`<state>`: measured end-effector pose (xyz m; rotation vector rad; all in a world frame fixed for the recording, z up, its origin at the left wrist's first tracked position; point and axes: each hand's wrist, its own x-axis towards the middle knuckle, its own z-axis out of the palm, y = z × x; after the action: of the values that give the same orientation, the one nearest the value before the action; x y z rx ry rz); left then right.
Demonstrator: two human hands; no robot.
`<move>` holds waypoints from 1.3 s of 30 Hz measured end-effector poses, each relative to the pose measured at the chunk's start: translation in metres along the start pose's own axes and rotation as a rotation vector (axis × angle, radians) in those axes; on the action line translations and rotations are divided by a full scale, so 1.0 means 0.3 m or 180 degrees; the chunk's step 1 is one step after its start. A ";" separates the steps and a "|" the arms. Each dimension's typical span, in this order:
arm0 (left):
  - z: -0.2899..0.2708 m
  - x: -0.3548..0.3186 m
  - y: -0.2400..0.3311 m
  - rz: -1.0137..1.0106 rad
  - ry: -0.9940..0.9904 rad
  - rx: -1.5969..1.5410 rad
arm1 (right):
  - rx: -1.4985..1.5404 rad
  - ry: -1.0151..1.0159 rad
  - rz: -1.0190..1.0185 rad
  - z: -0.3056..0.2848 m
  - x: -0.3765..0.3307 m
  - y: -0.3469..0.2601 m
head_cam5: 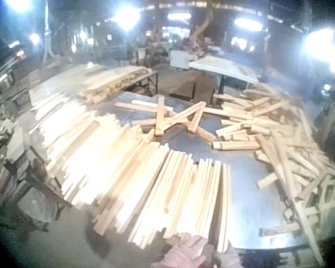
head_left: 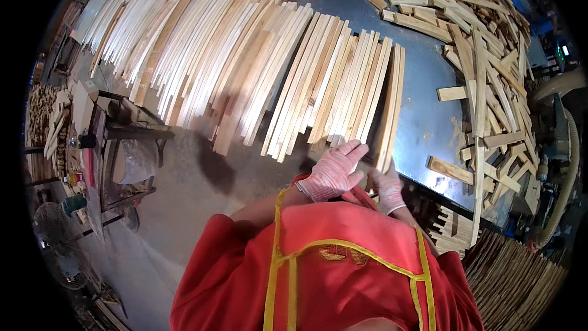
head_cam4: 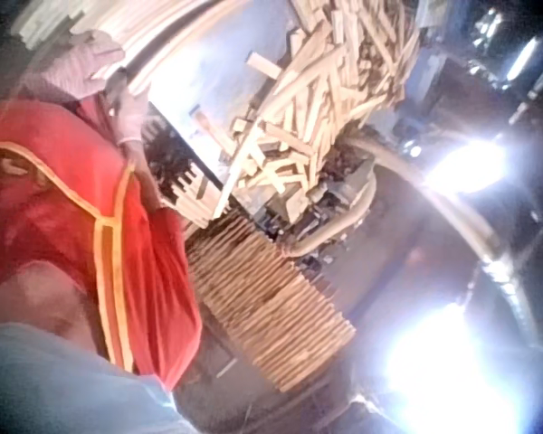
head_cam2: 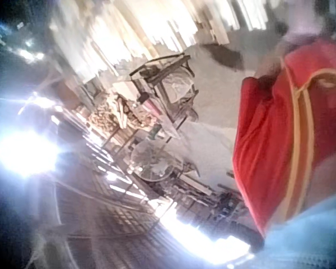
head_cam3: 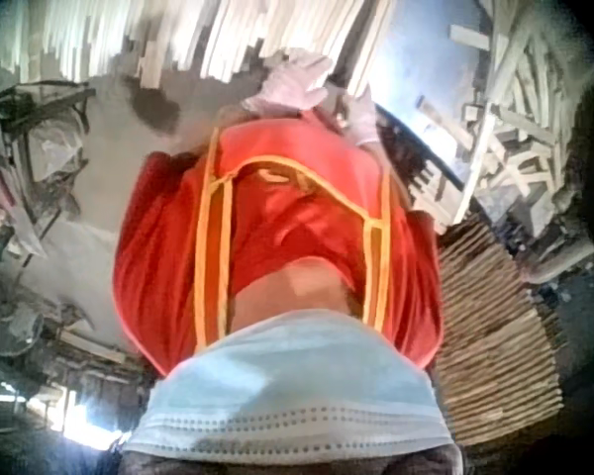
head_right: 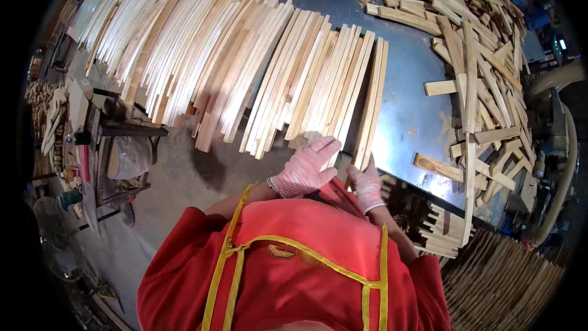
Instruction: The person repeatedly picks up thin wooden strips from a large pile on a metal table and stacks them into neat, aligned bundles. The person occasionally lifts a completed bundle and places it on a nearby rack before returning to the pile to continue stacking.
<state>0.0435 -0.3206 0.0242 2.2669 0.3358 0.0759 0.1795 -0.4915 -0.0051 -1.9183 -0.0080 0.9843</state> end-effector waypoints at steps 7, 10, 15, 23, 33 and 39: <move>-0.025 -0.032 -0.003 -0.0115 -0.0118 -0.0050 | 0.1124 -0.0407 -0.0204 0.136 0.048 0.082; -0.045 -0.048 -0.019 -0.0070 0.0070 -0.0394 | 0.1222 -0.0774 -0.0222 -0.027 -0.011 0.064; -0.055 0.070 0.074 -0.1226 -0.0685 -0.2168 | 0.2007 -0.1267 -0.0259 -0.108 -0.224 -0.044; -0.095 0.320 0.089 -0.1228 0.0468 -0.3534 | 0.1439 0.0007 -0.1063 -0.012 -0.104 0.001; -0.279 0.201 -0.099 -0.1650 0.0968 -0.0618 | -0.2888 -0.1271 -0.1231 -0.014 0.156 0.018; -0.300 0.151 -0.172 -0.1654 0.1303 0.1147 | -0.1170 -0.1929 -0.0714 -0.058 0.344 -0.181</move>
<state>0.0612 -0.2101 0.0424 2.4263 1.2272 0.2236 0.2809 -0.4346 -0.0256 -1.8084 -0.7827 1.4408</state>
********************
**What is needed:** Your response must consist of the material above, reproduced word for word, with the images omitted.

**Answer to this problem:**
`<state>`: measured end-effector pose (xyz m; rotation vector rad; all in a world frame fixed for the recording, z up, its origin at the left wrist's first tracked position; point and axes: each hand's wrist, its own x-axis towards the middle knuckle, its own z-axis out of the palm, y = z × x; after the action: of the values that give the same orientation, the one nearest the value before the action; x y z rx ry rz); left then right.
Demonstrator: two human hands; no robot.
`<move>` holds waypoints from 1.3 s of 30 Hz measured end-effector poses, each relative to the pose measured at the chunk's start: translation in metres along the start pose's own axes and rotation as a rotation vector (axis × angle, radians) in those axes; on the action line translations and rotations are divided by a full scale, so 1.0 means 0.3 m or 180 degrees; the chunk's step 1 is one step after its start. A ";" separates the steps and a "|" the arms. Each dimension's typical span, in this order:
arm0 (left):
  - z: -0.2899..0.2708 m
  - x: -0.3548..0.3186 m
  - y: -0.2400..0.3311 m
  - rz: -1.0137..1.0106 rad
  - ry: -0.9940..0.9904 rad
  - rx: -1.5969..1.5410 rad
arm1 (right):
  - rx: -1.4985..1.5404 rad
  - ry: -1.0151..1.0159 rad
  - rz: -1.0190..1.0185 rad
  - z: -0.3056..0.2848 m
  - x: -0.3765..0.3307 m
  - y: -0.3469..0.2601 m
head_cam5: 
head_left: 
head_cam4: 
head_cam2: 
head_cam3: 
head_right: 
Instruction: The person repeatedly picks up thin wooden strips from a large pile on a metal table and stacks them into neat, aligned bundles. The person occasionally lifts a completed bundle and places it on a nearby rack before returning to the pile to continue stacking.
<state>0.0435 -0.3206 0.0242 2.2669 0.3358 0.0759 0.1795 -0.4915 -0.0051 -1.9183 -0.0080 0.9843</state> end-effector waypoints at steps 7, 10, 15, 23, 33 and 39: <move>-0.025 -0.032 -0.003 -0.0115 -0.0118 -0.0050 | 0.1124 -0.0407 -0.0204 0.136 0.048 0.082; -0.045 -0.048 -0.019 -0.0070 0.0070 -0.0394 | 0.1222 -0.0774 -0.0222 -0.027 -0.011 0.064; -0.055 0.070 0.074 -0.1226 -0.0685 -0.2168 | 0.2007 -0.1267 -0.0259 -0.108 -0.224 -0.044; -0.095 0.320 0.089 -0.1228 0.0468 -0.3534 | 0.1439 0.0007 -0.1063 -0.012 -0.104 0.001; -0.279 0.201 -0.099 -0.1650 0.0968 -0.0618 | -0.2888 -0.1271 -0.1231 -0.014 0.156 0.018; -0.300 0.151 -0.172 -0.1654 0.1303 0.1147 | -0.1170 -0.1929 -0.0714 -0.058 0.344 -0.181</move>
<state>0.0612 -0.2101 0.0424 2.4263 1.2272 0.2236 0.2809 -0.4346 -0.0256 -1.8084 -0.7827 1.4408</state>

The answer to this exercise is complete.